Quien le hablaba, sin ir más lejos, poseía tantas mellas en su espada que parecía a punto de quebrarse. Sus ojos intensos despedían fuego azul, un fuego que solo se siente cuando admiras a alguien. Remo los admiraba en silencio y esperaba que ellos lo comprendieran por el brillo que debían tener sus propios ojos.

—Perdimos a la mayoría de nuestro destacamento en la batalla, no tenemos mandos directos. Nuestros capitanes murieron. Somos de distintas facciones; los hay lanceros y espaderos. Debemos pleitesía a distintos nobles. Sobre todos nos mantenía Lord Decorio, pero, Remo, somos hijos de Debindel y deseamos unirnos a vosotros. Somos ochenta supervivientes, aquí no están todos. Te serviremos lealmente, capitán, por un trozo de pan diario, no te costaremos más.

—Os advierto que seréis lobos, como yo. No esperéis reconocimiento ni lamentéis después el haberos separado de la manada. Porque cuando el rey se entere puede que nos quedemos sin patria.

—¡Pues seremos lobos al servicio de Remo, el que sobrevivió al agua hirviendo!

Así fue como, después de la derrota en la batalla de Lamonien, Remo había engrosado su guarnición de combate y ya mandaba doscientos cincuenta hombres. Al amanecer del tercer día de regreso hacia Venteria esos hombres abandonaron el rumbo y se encaminaron al norte.
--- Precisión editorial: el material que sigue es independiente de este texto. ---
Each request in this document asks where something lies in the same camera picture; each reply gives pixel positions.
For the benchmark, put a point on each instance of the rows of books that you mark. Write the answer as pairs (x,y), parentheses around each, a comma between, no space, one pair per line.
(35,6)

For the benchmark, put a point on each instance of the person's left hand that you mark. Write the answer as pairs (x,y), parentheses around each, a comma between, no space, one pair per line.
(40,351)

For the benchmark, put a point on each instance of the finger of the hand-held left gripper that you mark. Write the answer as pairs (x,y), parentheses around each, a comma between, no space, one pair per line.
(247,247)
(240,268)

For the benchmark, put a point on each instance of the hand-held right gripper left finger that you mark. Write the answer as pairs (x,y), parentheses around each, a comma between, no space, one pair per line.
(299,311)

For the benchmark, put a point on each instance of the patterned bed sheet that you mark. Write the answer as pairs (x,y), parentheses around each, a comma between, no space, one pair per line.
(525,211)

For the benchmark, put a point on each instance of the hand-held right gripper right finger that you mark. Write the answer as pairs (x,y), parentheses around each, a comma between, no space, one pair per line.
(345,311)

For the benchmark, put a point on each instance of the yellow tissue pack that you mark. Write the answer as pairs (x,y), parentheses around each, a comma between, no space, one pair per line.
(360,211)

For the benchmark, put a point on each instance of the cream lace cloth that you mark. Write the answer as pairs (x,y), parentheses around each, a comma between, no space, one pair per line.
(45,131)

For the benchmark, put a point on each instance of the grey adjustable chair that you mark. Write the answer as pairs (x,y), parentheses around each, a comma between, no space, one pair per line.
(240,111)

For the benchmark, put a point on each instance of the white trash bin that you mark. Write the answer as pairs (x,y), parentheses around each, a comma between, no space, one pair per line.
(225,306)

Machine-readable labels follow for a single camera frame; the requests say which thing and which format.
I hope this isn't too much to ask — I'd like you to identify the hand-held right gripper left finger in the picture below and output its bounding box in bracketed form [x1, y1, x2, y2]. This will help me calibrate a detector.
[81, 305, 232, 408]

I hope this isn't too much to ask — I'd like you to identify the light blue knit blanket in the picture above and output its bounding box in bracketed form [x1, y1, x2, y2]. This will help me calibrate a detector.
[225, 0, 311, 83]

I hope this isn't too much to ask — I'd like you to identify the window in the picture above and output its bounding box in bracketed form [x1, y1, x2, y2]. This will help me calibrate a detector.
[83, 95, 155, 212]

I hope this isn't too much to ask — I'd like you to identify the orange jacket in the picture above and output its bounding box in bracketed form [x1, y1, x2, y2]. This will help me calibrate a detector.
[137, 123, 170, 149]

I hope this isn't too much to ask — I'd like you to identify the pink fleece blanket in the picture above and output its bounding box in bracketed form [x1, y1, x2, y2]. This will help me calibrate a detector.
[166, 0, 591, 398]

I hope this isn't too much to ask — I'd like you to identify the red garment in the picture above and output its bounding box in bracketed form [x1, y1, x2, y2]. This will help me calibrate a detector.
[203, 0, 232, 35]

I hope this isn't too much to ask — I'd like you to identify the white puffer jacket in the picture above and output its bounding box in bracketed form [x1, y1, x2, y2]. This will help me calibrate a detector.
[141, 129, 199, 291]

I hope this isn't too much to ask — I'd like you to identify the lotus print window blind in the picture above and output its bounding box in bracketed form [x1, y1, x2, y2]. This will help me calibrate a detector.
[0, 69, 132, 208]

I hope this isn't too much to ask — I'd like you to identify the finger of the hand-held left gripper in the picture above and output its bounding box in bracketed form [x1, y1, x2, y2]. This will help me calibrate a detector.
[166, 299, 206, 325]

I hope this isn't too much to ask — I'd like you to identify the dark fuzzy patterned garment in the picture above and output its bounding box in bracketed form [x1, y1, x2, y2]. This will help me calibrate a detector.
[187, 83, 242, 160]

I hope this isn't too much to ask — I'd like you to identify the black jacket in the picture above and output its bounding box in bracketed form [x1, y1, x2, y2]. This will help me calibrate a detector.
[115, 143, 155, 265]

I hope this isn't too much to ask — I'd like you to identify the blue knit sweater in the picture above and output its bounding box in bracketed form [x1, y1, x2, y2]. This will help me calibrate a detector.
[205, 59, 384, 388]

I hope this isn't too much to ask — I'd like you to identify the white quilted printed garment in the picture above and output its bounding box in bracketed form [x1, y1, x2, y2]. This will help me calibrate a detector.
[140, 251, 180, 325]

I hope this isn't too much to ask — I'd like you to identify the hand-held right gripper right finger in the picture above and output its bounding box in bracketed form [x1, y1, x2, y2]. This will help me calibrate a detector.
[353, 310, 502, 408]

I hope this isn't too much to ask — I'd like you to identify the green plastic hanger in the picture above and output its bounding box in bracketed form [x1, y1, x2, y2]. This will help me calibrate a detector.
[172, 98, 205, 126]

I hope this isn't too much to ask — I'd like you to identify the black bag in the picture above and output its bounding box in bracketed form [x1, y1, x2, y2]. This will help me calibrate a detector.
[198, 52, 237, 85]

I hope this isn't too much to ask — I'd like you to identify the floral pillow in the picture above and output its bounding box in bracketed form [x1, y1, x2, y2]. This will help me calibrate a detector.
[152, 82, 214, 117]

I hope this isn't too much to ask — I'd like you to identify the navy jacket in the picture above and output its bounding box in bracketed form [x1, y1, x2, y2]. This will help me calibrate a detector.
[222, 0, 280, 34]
Cuando el general Górcebal fue interpelado por el general Feslón dijo esto:

—Ese hombre no ha desertado. Ha hecho lo que el rey desea.

—¿Qué demonios estás diciendo Górcebal? No conozco más que una orden del rey y es muy clara: ir a Venteria.

—El rey ha dictado esa orden. Es cierto. Lo que sucede es que el rey no es capaz de darse cuenta de que, en realidad, desea ayudar a Debindel… Remo sí.

El general Feslón miró a Górcebal como si fuera un loco. Después viró su cabeza hacia donde se alejaba el rastro polvoriento de la división que desertaba.

—Que los dioses los protejan, van a una muerte segura.